REQUIRED WORK: Please write out all the data exactly as shown.
━━━━
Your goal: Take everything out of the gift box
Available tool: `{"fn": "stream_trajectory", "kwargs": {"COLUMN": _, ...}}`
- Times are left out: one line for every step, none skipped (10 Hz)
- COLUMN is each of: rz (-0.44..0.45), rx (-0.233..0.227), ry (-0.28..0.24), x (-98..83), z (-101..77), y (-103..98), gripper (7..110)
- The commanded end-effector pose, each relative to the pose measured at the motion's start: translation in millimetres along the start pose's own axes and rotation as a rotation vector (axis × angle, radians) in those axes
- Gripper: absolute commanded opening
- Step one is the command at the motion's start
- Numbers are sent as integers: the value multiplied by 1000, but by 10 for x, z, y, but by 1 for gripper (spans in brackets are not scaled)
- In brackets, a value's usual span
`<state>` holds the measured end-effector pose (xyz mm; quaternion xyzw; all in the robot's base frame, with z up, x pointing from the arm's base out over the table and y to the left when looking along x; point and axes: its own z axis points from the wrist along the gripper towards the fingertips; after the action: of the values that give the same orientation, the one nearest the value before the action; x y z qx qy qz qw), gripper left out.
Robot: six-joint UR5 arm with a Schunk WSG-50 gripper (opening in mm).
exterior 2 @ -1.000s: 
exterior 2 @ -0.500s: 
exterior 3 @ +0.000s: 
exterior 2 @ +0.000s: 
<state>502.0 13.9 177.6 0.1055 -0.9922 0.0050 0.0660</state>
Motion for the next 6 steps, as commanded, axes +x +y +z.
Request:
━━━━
SOLUTION TO THIS TASK:
Your goal: Take everything out of the gift box
Available tool: `{"fn": "stream_trajectory", "kwargs": {"COLUMN": _, ...}}`
- Times are left out: one line for every step, none skipped (10 Hz)
- COLUMN is each of: rz (-0.44..0.45), rx (-0.233..0.227), ry (-0.28..0.24), x (-98..83), z (-101..77), y (-103..98), gripper (7..110)
- The commanded end-effector pose, each relative to the pose measured at the motion's start: translation in millimetres along the start pose's own axes and rotation as a rotation vector (axis × angle, radians) in those axes
- Gripper: absolute commanded opening
- Step one is the command at the motion's start
- Numbers are sent as integers: the value multiplied by 1000, but by 10 for x, z, y, but by 1 for gripper (spans in brackets are not scaled)
- In brackets, a value's usual span
`<state>` holds the measured end-effector pose (xyz mm; quaternion xyzw; all in the robot's base frame, with z up, x pointing from the arm's base out over the table and y to the left when looking along x; point and axes: its own z axis points from the wrist along the gripper towards the fingertips; after the action: of the values that give the same orientation, the one nearest the value before the action; x y z qx qy qz qw), gripper left out.
Robot: six-joint UR5 arm with a Schunk WSG-50 gripper (opening in mm).
exterior 2 @ -1.000s: 
exterior 2 @ -0.500s: 
exterior 3 @ +0.000s: 
exterior 2 @ +0.000s: 
<state>502.0 13.9 177.6 0.1055 -0.9922 0.0050 0.0660</state>
Motion for the next 6 steps, as commanded, axes +x +y +z.
Request:

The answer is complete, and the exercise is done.